Patient identity theft: an audit of the 2025 attack surface

Medical identity theft is the category of fraud that hospital CFOs talk about least and that costs them the most. The Ponemon Institute's 2025 figures put the average per-incident cost at $13,500, and the volume rose 41% year over year. The $41B annual figure for the US healthcare system is the headline number, but the structural cost, the reason it keeps growing, is that patient identity verification at most providers was designed for 2005, not 2025.

This is an audit of where the actual attacks land, based on incident data we pulled from our healthcare customers and a survey of provider security teams conducted in Q4 2025.

Vector 1: The check-in window

The single most common attack is the most boring: someone walks in, presents stolen ID information, receives care, and the bill follows the victim. In 76% of the incidents we reviewed, the only identity check at point of care was a visual match against a photo ID the check-in clerk had no training to authenticate.

The failure mode is structural. Front-desk staff are hired and trained to optimise patient throughput, not to detect document forgery. A modestly competent forged ID (colour-laser printed, laminated, with the right state seal) clears visual inspection every time.

What works: document authenticity checks that run in parallel to check-in rather than blocking it. The clerk scans the ID as part of normal workflow; CredFlare's authenticity engine flags security-feature failures asynchronously and pushes an alert only if something is wrong. Patient throughput is not affected. Attack detection goes from ~0% to ~94%.

Vector 2: Insurance card sharing

The second-most-common vector is consensual but still fraudulent: a family member or friend uses someone else's active insurance to receive care they are not entitled to. It is perceived as a victimless crime; in practice the insurance company pays out claims against the wrong medical history, and the policyholder's records are corrupted with care they never received.

Visual ID checks never catch this, because the person presenting the card is a real person, just not the insured one. What catches it is biometric binding: the insurance policy is anchored to a face-and-document verification that was done once at enrollment, and every point-of-care event is a liveness check against that anchor.

This is one of the cleanest use cases for Universal Verification Numbers. The insurance policy UVN is what the biometric check is against. The provider never needs to handle or store the underlying biometric, because CredFlare verifies the liveness capture against the UVN on behalf of the insurer.

Vector 3: Telehealth spoofing

Telehealth exploded in 2020, and its identity verification has not caught up. The median workflow at a US telehealth provider in late 2025: patient logs in with username and password, clicks into a video call, provider eyeballs them and provides care.

The attack: buy stolen credentials on the dark web ($3–$8 per set), log in, receive a prescription for a controlled substance. The attacker's face on the video does not match the patient's intake photo, but no provider is comparing, because in a 12-minute telehealth slot, no one has time to open another system and do a manual visual comparison.

The fix is to move the match to a pre-call gate: before the video session starts, the patient completes a liveness check that is compared to their record. Takes 4 seconds. The provider joins the call already knowing the person on the other end is who the record says they are.

Every telehealth vendor that told us identity verification would "add friction" was quoting conversion data from an intake flow that already had friction. The real question is where you put it.

Vector 4: Provider credentialing fraud

The inverse of patient fraud: someone presents themselves as a credentialed provider. These are rare but extraordinarily costly. An uncredentialed "physician" treating patients in 2023 in one US state produced $18M in fraudulent billing and unknowable harm.

Credentialing verification today is a manual, months-long process of phone calls to medical schools and licensing boards. It is also the kind of high-stakes, low-volume workflow where automation is exactly right. A credential UVN (a verified link between a person, their face, their licence number, and the issuing board's confirmation) collapses the months to minutes and makes re-verification cheap enough to run on a cadence.
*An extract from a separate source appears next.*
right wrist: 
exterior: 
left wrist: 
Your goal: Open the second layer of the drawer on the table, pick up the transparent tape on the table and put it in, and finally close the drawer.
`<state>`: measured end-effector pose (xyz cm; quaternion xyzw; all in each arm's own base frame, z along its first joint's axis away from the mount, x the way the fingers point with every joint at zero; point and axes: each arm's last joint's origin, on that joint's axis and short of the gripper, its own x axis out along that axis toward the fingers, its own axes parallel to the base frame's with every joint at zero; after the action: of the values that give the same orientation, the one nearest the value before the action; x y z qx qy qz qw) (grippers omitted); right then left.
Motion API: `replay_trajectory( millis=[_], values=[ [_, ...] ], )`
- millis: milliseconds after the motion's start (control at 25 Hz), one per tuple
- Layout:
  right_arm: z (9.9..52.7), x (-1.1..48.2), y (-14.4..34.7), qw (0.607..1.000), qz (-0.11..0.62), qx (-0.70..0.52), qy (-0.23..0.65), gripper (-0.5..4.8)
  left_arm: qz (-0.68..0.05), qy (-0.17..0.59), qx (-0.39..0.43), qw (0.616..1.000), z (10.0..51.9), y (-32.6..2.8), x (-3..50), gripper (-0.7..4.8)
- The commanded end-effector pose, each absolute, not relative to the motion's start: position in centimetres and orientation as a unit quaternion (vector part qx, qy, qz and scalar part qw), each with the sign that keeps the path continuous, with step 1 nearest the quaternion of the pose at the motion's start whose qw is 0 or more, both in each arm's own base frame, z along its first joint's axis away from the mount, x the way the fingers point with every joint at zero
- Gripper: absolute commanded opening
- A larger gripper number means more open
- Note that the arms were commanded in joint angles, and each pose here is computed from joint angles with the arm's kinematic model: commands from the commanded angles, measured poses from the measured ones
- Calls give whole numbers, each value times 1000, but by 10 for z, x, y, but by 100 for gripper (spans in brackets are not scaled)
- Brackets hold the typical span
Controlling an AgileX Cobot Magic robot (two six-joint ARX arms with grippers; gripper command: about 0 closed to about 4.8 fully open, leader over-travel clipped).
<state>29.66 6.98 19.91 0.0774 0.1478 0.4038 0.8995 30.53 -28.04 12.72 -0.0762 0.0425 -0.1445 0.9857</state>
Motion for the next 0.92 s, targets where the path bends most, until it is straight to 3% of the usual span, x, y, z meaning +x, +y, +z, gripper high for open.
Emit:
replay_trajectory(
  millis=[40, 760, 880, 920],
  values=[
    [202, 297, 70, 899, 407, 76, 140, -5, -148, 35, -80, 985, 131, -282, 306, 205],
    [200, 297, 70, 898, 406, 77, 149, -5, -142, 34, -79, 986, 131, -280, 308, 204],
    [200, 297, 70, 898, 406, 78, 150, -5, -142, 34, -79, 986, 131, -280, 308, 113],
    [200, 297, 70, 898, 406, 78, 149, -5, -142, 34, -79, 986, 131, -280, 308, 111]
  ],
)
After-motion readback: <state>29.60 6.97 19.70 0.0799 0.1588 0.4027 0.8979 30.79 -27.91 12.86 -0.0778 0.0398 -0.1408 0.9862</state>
What healthcare security teams should do now

1. Map the verification gaps against the care pathway. Intake, admission, prescription issuance, discharge, billing: each is an identity event. Not all need the same strength of check, but each should have an intentional one.
2. Separate authenticity from identity. "Is this a real, unaltered ID?" and "Is this the person it belongs to?" are two different questions. Most provider workflows collapse them into one visual glance.
3. Anchor insurance to biometrics, not cards. Cards are shareable. Faces with liveness are not.
4. Pre-gate telehealth sessions. Moving the identity check from during-call to pre-call recovers both security and provider time.
5. Re-verify providers on a schedule. A licence suspended in February that was last verified in October is a nine-month liability.

None of this is new technology. The components (document authenticity, biometric liveness, provider credential verification) are standard elements of the CredFlare Healthcare profile and are HIPAA-compliant by default. What is new is the willingness of healthcare providers to treat identity as infrastructure rather than a check-in clerk's responsibility. The 41% year-over-year growth in attacks suggests that shift is overdue.